The OECD has today published a report on long-term care workforce, highlighting low pay and poor working conditions, and makes a number of recommendations to reduce staff shortages and high staff turnover in the sector.

The ‘Beyond Applause’ report finds that across OECD countries

  • Care workers earn only 70% of the average national hourly wage. A quarter of long-term care workers earn less than 54% of the average wage. In Latvia, the United Kingdom, Estonia, Portugal, Poland and Lithuania the wage of care workers was lower than 60% of the average wage in 2018.
  • Taking into account factors that might lead to lower wages – eg education, tenure, hours worked and gender – care workers earn 12-16% less than similar workers.
  • Women workers in the sector are paid 7-8% less than their male colleagues with similar characteristics.
  • Three quarters of care workers report physical health risks (heavy loads, tiring and painful positions) compared to 59% of all employees. Two-thirds of care workers report mental health risks (workload, time pressure, difficult patients) compared to 43% of all employees.
  • Over one-quarter of LTC workers are on fixed-term contracts in Japan, Poland, Spain and Sweden

The report makes a number of useful recommendations, including:

  • Increasing wages, including by raising the national minimum wages (where they exist) and/or sectoral minimum wages (OECD cite Australia, Germany, Latvia as having done so recently.
  • Reducing workloads (for example by raising the staff to client ratio as Finland did this year from 0.5 workers per client to 0.7).
  • Public funding for long term care on condition of staff being covered by collective bargaining (OECD cite Germany as an example of this).
  • Governments to set up a forum for social dialogue at the national level to discuss issues and find shared solutions.
  • Supporting collective bargaining and social dialogue by encouraging union membership through tax policy (OECD mention Norway, Sweden and Finland as doing this) and by extending collective bargaining to all long-term care workers (OECD mentions the examples of Belgium, France, Italy, Germany, Australia).
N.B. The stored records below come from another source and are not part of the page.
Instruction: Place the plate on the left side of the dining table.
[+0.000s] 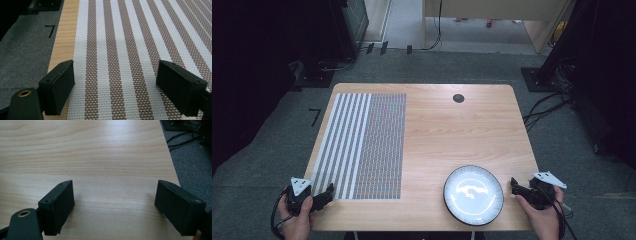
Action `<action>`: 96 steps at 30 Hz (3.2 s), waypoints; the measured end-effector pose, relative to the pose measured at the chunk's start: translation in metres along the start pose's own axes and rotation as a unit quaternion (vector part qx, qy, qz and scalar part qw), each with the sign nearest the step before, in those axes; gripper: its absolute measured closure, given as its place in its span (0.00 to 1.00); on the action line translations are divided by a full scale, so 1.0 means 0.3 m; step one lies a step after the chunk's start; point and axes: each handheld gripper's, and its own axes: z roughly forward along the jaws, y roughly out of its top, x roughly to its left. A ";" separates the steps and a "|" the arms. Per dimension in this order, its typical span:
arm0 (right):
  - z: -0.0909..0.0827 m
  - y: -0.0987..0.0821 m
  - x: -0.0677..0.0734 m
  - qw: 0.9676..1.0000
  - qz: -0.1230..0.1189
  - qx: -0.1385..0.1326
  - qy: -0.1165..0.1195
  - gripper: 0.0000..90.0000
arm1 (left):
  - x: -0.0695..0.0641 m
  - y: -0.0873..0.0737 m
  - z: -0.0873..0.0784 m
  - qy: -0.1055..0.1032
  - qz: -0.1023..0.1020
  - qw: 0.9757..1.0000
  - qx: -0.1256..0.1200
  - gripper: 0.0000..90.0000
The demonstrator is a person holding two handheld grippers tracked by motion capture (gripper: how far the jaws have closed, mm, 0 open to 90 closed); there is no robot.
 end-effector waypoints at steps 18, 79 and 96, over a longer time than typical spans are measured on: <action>-0.027 0.001 -0.021 1.000 0.029 -0.001 -0.010 0.22 | -0.008 0.006 -0.012 0.002 -0.009 1.000 -0.009 0.17; -0.160 0.028 0.157 0.998 0.005 -0.059 0.033 0.28 | -0.172 0.024 -0.040 -0.061 0.025 0.998 -0.019 0.17; -0.164 0.027 0.178 0.997 0.004 -0.058 0.042 0.31 | -0.240 0.032 -0.043 -0.091 0.028 0.995 -0.025 0.17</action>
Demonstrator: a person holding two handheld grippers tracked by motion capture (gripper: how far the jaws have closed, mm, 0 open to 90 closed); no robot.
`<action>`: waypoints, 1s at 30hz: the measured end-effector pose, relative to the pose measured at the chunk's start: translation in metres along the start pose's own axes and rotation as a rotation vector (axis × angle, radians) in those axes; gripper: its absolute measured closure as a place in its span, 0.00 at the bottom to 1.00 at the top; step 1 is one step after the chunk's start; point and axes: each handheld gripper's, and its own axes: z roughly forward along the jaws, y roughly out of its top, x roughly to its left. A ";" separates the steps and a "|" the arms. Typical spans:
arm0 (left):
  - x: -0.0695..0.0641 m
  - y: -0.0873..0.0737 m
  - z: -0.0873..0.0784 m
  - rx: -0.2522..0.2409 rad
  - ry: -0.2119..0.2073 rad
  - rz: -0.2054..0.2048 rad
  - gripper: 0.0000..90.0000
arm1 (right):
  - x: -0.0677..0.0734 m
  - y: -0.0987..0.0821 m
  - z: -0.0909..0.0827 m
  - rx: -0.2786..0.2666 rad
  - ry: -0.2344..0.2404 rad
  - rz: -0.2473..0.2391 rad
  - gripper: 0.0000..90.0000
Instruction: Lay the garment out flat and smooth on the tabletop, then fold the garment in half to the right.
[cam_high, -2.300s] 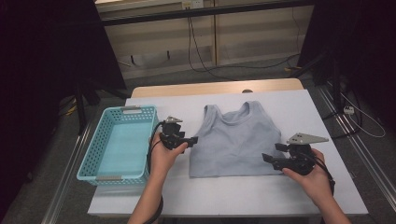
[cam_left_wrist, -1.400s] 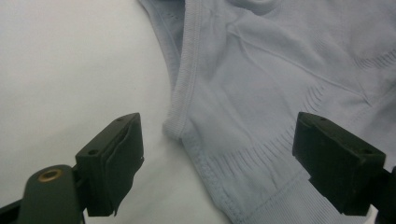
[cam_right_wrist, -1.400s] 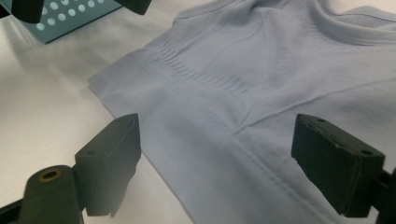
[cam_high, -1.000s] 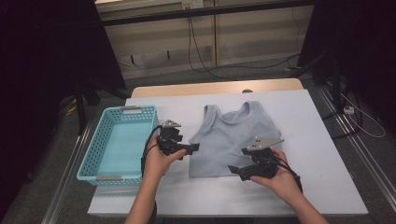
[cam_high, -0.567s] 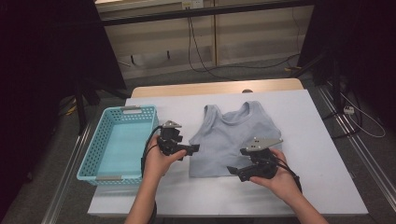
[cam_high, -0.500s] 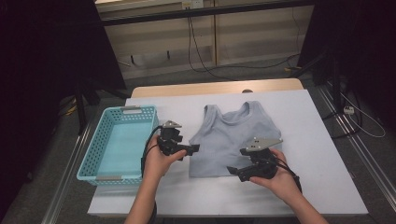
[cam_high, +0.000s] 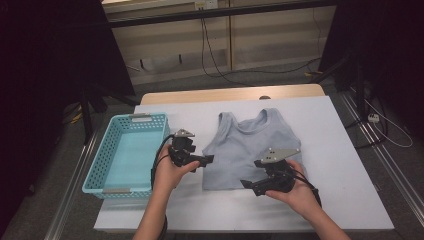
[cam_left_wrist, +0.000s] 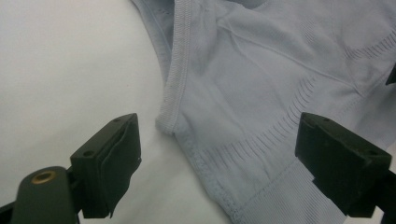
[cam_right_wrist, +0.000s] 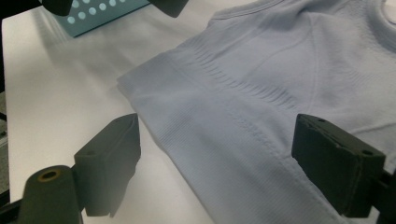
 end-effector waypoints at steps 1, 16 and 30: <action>-0.001 0.000 0.000 -0.004 0.004 -0.003 0.16 | 0.001 0.000 0.001 0.002 0.001 -0.002 0.18; 0.000 0.000 -0.004 -0.009 0.002 -0.004 0.16 | 0.014 0.009 0.017 -0.003 0.039 -0.013 0.18; 0.004 -0.002 -0.006 -0.016 0.006 -0.016 0.16 | 0.035 0.025 0.057 0.037 0.099 -0.068 0.25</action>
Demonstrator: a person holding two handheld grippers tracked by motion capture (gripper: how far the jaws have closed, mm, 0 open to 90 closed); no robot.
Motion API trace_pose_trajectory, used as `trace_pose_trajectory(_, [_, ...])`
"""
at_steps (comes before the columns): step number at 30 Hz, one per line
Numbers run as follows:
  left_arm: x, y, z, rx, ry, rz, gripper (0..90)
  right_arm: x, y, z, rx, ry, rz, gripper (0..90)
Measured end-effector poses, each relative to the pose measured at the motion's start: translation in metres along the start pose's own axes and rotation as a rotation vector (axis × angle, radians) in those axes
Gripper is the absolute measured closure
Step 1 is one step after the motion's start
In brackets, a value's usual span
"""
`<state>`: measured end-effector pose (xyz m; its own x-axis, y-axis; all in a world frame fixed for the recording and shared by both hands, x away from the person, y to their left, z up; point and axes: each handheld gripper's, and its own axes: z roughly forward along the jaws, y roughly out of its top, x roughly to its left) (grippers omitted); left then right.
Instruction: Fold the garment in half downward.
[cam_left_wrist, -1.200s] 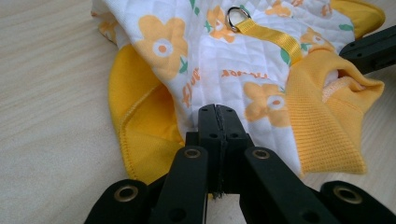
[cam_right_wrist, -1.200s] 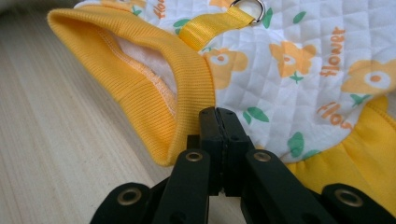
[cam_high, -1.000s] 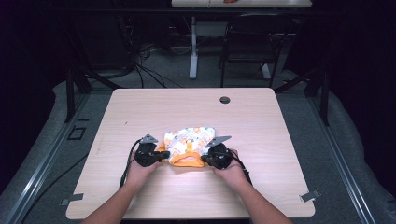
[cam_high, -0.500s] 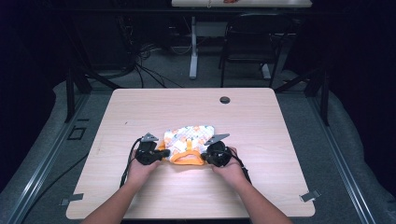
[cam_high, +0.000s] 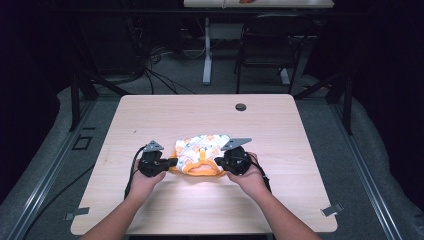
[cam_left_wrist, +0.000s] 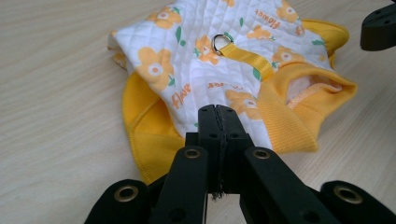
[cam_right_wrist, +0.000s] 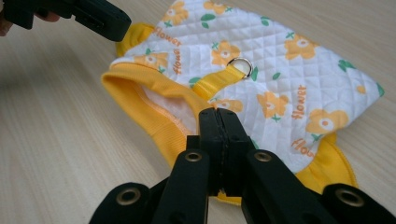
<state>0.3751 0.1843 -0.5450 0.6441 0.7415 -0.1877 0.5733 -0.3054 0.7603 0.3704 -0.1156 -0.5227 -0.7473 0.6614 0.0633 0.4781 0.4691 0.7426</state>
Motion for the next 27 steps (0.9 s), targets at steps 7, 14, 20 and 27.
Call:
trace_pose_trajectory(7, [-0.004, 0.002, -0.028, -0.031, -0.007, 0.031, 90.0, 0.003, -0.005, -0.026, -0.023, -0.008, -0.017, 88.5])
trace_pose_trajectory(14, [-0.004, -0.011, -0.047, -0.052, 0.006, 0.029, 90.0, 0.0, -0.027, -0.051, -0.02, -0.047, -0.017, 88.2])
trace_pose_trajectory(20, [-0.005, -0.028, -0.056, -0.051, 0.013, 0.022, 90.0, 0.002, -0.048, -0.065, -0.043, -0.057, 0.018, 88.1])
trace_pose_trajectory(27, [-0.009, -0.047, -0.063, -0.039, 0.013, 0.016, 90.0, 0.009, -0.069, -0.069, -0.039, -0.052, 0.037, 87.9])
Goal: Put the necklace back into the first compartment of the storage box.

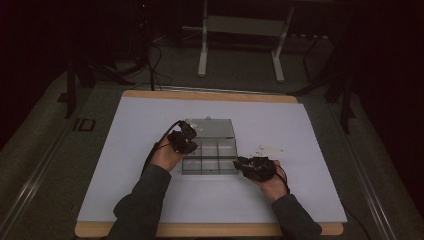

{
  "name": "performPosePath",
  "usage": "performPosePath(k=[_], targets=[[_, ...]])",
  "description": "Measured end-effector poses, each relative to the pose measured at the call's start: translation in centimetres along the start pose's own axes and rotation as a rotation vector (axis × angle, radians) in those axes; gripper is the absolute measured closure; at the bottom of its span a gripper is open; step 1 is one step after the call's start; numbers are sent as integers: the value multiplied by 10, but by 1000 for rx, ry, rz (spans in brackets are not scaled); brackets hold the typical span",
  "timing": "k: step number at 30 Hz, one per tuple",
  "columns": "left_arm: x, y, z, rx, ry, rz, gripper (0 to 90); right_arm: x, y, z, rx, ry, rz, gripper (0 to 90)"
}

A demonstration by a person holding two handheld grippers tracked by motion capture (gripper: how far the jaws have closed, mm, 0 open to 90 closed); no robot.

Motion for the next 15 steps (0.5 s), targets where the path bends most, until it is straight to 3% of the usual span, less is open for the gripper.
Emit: performPosePath(k=[15], targets=[[-1, -6, 3, -25, -8, 0, 860, 0, 0, 0, 0, 3, 1, 684]])
Point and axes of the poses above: each handheld gripper's, and its own axes: y roughly backward along the jaws, z roughly out of its underside, x roughly to its right, the point moved 6 cm from there along -y, roughly forward along the jaws, and after that the axes turned 4 degrees about x, right-handed, at the moved point
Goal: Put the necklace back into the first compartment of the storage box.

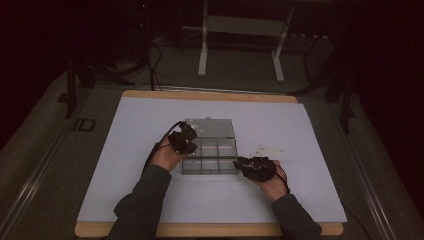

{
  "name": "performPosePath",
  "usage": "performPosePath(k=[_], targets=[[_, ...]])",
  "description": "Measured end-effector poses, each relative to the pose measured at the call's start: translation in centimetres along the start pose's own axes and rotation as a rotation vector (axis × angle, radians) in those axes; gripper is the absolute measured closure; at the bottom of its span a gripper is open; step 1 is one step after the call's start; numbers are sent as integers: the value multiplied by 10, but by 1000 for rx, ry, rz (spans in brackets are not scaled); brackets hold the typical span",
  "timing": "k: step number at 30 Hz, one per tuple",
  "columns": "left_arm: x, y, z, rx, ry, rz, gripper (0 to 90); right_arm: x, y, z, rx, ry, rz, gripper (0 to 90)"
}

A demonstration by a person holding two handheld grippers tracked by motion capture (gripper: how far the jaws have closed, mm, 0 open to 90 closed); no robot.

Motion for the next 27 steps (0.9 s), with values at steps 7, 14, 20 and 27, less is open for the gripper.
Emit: performPosePath(k=[7, 14, 20, 27], targets=[[-1, -5, 4, -20, -3, 1, 859, 0, 0, 0, -1, 0, 0, 684], [-2, -9, 9, -27, 15, 11, 856, 0, 0, 0, 0, 0, 0, 685], [-1, -10, 9, -28, 14, 19, 841, 0, 0, 0, 0, 0, 0, 684], [0, -8, 8, -14, 13, 20, 800, 0, 0, 0, -1, 0, 0, 684]])
Point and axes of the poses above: each handheld gripper's, and its own axes: y roughly backward along the jaws, z roughly out of its underside, x roughly to its right, the point moved 6 cm from there along -y, roughly forward along the jaws, and after that the axes turned 4 degrees about x, right-handed, at the moved point
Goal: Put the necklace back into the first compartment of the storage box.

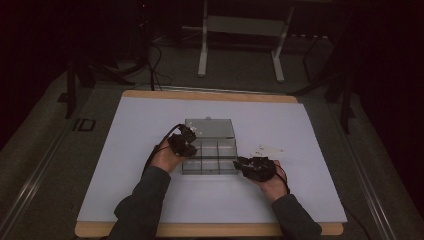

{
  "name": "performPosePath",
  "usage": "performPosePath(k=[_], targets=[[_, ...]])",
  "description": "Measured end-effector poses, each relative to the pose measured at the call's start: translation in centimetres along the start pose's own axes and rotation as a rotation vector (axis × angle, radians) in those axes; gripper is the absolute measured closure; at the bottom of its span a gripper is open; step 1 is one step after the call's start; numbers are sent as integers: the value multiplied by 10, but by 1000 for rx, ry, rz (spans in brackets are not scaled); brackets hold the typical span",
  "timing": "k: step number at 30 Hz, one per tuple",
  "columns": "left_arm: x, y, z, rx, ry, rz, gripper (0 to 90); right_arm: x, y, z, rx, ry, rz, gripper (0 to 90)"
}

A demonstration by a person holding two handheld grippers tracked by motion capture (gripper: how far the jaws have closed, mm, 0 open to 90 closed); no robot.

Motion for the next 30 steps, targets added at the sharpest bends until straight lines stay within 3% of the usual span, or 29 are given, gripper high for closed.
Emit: performPosePath(k=[14, 23, 30], targets=[[-5, 14, 4, 67, 54, -19, 767, 0, 0, 0, 0, -3, -3, 682], [-5, 28, 12, 122, 84, -58, 729, 0, 0, 0, 0, -4, 0, 681], [-5, 41, 20, 186, 147, -65, 714, 0, 0, 0, -1, -6, -1, 681]])
Point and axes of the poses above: each handheld gripper's, and its own axes: y roughly backward along the jaws, z roughly out of its underside, x roughly to its right, the point moved 6 cm from there along -y, roughly forward along the jaws, and after that the axes turned 4 degrees about x, right-handed, at the moved point
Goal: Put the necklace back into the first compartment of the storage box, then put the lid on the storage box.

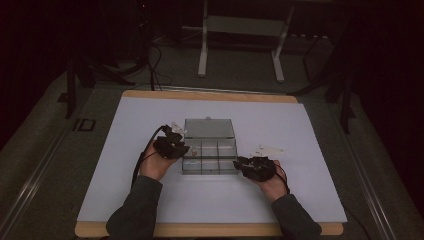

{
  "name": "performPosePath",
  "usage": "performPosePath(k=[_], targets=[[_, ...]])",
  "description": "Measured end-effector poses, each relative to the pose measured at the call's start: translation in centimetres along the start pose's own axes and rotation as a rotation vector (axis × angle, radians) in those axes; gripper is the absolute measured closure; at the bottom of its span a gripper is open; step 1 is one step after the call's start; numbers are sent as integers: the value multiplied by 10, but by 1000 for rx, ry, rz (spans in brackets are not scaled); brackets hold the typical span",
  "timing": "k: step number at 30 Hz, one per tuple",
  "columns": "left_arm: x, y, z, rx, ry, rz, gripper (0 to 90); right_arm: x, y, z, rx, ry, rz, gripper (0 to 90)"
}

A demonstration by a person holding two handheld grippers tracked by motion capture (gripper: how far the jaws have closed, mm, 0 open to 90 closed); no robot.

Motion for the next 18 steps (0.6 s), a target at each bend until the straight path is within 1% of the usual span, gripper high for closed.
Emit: performPosePath(k=[3, 4, 5, 8, 9, 10, 11, 14, 18], targets=[[1, 6, 4, 27, 20, 2, 699, 0, 0, 0, 0, 0, 0, 681], [1, 6, 4, 27, 20, 2, 696, 0, 0, 0, 0, 0, 0, 681], [2, 8, 6, 43, 31, 3, 687, 0, 0, 0, 0, 0, 1, 681], [3, 12, 9, 64, 43, 2, 676, 0, 0, 0, 0, 0, 1, 680], [4, 14, 10, 85, 51, 4, 673, 0, 0, 0, 0, 1, 2, 677], [4, 14, 10, 85, 51, 4, 672, 0, 0, 0, 0, 1, 2, 677], [6, 16, 11, 99, 60, 7, 670, 0, 0, 0, -1, 1, 2, 676], [6, 17, 12, 100, 57, 7, 666, 0, -1, 0, 0, 1, 3, 672], [7, 19, 12, 117, 73, 14, 645, 0, 0, 0, -1, 4, 4, 672]])
Point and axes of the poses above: each handheld gripper's, and its own axes: y roughly backward along the jaws, z roughly out of its underside, x roughly to its right, the point moved 6 cm from there along -y, roughly forward along the jaws, and after that the axes turned 4 degrees about x, right-handed, at the moved point
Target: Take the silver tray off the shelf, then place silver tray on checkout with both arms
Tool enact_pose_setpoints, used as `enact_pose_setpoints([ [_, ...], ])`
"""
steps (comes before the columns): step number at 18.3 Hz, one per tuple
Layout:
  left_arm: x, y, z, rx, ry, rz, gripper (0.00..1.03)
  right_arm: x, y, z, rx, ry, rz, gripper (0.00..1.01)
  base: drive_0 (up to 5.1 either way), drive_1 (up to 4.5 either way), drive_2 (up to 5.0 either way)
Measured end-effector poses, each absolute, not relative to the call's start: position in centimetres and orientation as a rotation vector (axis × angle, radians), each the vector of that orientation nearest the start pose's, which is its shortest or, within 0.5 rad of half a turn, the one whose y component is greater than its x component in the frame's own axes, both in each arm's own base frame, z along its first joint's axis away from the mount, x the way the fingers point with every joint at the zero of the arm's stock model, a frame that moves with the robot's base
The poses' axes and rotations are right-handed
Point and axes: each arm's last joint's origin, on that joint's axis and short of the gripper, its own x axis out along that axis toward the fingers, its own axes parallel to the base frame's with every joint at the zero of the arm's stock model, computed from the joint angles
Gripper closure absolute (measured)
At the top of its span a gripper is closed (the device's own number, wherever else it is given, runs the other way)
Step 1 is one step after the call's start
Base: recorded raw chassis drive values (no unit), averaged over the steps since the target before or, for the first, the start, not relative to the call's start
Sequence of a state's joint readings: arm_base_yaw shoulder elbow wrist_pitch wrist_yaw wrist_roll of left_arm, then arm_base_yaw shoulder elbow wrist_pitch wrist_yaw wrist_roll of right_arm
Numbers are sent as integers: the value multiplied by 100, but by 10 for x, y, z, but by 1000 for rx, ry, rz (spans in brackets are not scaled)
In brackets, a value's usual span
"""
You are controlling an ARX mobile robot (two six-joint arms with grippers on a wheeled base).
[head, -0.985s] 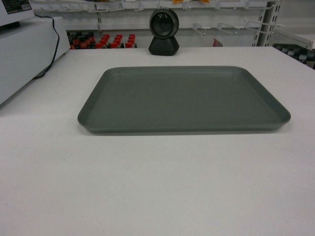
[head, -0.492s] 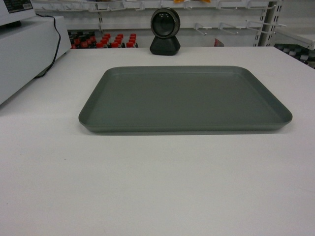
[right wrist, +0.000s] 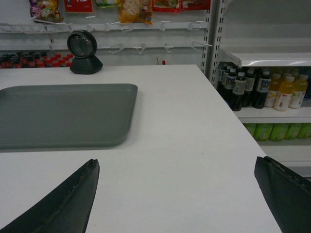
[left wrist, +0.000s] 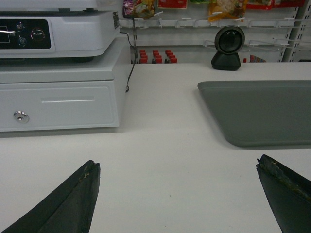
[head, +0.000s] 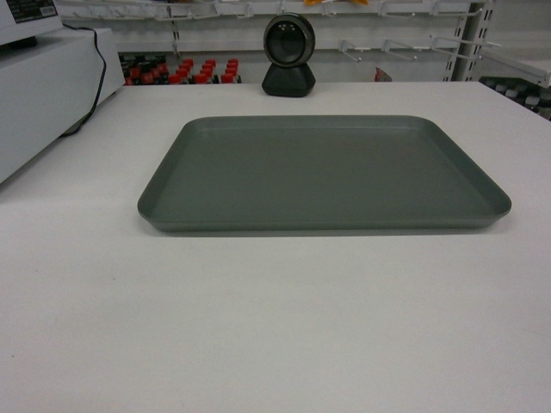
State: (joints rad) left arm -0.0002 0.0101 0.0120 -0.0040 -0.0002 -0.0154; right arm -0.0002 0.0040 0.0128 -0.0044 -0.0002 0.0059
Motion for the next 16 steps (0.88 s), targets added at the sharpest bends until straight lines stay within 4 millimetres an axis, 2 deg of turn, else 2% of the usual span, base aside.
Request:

“The OECD has done everyone a service by highlighting the problems in long-term care and making recommendations to improve the attractiveness of working in that sector. Their report deserves attention and follow-up action to rebalance the bargaining power of workers in almost every OECD country.”

— Veronica Nilsson, Acting General Secretary, TUAC

“Taking care of our loved ones is not something that should be done on the cheap” says Veronica Nilsson, Acting General Secretary of TUAC (the Trade Union Advisory Committee to the OECD). “Despite the applause during the COVID pandemic, long-term care remains in crisis with low pay, poor working conditions, and a high turnover and shortages of staff.

 

Note

See OECD Beyond Applause report here Key facts and figures (Infographic) | Beyond Applause? Improving Working Conditions in Long-Term Care | OECD iLibrary (oecd-ilibrary.org)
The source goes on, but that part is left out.